§ **ABOUT THIS EXERCISE**
Whenever a line of the listing contains the string "frame", return that line.

§ **TASK MATERIAL**

-*-

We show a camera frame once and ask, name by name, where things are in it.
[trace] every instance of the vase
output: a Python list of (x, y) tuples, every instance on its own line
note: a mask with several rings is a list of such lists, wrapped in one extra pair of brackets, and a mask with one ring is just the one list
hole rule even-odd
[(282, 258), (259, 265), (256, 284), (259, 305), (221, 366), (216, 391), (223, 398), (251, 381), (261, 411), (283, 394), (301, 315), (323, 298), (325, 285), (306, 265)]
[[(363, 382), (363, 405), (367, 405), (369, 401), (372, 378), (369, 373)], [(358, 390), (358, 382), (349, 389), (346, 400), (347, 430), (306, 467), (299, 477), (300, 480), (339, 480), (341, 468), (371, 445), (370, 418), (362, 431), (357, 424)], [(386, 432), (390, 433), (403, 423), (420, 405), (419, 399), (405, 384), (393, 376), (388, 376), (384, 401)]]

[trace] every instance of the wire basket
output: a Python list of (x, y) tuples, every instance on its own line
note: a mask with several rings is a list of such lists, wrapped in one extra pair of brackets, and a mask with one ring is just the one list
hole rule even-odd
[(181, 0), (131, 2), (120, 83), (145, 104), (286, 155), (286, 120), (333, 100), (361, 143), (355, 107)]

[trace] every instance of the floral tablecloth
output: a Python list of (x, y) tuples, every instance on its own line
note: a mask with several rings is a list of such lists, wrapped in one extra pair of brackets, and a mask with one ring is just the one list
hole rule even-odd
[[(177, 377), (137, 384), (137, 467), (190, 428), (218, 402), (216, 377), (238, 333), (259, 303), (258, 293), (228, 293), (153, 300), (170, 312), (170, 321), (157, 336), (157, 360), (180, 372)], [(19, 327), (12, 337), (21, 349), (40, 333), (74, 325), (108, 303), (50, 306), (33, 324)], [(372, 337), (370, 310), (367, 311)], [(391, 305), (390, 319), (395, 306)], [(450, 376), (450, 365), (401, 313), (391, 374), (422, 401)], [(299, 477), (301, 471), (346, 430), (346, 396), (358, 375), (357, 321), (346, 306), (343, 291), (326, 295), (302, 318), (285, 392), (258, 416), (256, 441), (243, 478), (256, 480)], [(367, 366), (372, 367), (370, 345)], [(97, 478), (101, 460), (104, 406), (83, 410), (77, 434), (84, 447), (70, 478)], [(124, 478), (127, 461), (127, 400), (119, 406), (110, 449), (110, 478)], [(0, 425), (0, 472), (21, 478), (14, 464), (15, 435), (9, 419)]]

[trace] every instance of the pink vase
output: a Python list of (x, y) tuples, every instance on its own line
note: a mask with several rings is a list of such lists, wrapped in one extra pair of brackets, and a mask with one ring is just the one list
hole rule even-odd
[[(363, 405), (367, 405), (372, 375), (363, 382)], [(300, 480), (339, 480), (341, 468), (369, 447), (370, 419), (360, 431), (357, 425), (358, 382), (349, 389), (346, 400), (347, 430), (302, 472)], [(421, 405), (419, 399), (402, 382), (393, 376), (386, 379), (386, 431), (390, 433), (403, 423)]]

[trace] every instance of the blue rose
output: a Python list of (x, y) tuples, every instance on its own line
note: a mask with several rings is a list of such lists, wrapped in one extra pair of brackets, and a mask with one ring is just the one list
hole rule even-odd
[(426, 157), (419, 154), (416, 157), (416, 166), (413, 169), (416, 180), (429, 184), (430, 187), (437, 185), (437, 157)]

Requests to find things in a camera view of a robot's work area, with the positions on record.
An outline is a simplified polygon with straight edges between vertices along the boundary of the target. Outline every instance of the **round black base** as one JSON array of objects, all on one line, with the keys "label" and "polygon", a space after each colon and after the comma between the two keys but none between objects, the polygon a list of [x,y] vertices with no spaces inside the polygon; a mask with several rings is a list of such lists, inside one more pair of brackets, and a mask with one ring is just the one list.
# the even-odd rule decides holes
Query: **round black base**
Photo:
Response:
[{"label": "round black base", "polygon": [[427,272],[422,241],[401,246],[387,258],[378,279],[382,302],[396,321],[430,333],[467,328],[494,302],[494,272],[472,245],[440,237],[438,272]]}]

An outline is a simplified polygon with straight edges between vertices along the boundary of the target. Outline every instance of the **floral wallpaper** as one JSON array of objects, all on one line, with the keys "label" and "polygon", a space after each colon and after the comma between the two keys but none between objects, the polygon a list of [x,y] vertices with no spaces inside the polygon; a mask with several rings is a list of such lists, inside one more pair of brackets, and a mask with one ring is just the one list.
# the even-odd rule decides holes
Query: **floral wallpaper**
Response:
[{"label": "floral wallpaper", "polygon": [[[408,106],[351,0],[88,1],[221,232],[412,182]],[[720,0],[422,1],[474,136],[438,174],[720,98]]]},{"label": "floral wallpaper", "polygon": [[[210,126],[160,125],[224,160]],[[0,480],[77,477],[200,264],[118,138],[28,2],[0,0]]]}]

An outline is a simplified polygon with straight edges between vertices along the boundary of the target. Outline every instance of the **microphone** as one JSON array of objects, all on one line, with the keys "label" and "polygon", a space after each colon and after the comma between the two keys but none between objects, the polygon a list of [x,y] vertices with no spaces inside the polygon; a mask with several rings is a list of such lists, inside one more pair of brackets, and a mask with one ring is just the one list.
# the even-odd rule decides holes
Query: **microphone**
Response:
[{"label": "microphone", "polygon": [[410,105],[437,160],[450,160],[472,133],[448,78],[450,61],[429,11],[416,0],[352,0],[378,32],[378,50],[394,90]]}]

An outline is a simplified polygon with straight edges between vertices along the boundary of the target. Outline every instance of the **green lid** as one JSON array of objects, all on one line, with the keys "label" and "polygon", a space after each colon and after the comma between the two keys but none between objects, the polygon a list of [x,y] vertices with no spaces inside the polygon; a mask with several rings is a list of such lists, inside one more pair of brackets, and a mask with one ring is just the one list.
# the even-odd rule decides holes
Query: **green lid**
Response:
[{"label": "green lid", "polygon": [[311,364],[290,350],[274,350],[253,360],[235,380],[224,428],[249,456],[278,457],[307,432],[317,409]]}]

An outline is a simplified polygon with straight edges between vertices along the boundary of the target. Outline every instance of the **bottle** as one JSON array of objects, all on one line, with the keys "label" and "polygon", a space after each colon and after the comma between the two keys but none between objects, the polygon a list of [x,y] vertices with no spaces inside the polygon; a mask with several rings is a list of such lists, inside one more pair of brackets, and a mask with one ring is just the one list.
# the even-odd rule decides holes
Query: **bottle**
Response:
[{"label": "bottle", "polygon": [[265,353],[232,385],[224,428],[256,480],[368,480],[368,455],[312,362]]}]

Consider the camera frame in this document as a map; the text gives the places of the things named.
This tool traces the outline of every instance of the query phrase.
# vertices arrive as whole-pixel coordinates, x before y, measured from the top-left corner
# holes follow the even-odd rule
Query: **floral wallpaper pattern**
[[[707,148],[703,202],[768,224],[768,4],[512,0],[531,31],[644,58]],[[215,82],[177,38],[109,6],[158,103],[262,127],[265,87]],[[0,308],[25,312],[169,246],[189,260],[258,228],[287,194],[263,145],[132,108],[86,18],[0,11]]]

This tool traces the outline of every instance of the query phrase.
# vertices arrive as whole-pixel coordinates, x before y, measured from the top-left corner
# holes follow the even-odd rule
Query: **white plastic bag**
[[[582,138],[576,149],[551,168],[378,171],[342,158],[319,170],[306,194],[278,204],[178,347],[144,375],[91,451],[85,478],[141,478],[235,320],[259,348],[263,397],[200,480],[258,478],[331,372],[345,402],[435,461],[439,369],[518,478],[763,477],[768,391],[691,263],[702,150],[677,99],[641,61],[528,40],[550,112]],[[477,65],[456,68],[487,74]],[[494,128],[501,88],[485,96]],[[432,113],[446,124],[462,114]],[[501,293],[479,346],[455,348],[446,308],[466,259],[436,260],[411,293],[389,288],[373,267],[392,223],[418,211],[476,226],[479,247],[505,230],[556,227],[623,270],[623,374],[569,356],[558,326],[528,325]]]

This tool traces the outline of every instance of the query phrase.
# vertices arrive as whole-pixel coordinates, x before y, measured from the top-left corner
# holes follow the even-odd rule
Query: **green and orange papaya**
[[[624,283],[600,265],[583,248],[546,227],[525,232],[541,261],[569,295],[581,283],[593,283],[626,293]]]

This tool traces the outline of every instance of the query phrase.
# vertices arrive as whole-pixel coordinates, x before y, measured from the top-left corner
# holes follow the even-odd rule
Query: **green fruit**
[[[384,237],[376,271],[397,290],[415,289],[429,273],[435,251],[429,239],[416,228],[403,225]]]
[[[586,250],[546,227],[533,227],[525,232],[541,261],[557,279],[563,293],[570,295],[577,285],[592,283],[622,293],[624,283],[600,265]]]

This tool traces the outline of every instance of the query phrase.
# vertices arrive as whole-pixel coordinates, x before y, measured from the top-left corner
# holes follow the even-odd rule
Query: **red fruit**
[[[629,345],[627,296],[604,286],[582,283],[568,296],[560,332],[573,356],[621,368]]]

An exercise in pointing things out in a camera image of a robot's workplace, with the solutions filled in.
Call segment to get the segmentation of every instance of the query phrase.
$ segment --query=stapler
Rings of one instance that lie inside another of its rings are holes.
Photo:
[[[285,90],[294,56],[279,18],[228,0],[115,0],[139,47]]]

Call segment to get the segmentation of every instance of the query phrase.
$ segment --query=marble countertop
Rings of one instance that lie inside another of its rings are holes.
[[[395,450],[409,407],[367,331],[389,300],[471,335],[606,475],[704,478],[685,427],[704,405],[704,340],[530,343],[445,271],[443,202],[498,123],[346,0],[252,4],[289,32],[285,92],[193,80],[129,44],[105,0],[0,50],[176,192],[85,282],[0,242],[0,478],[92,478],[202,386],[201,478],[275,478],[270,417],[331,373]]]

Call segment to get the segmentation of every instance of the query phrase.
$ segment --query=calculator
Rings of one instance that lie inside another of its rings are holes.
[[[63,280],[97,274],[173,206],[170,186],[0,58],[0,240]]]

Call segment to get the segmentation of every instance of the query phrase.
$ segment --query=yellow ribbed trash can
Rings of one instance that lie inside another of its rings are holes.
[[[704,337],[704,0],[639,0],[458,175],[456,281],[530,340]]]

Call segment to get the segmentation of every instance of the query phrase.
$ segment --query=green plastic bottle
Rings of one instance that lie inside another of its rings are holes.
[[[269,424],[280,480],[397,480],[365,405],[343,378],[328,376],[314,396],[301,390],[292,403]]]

-*-

§ **EXERCISE RESPONSE**
We show a camera frame once and ask, name by name, where things are in it.
Consider the camera frame in this document as a map; the text gives the places of the things named.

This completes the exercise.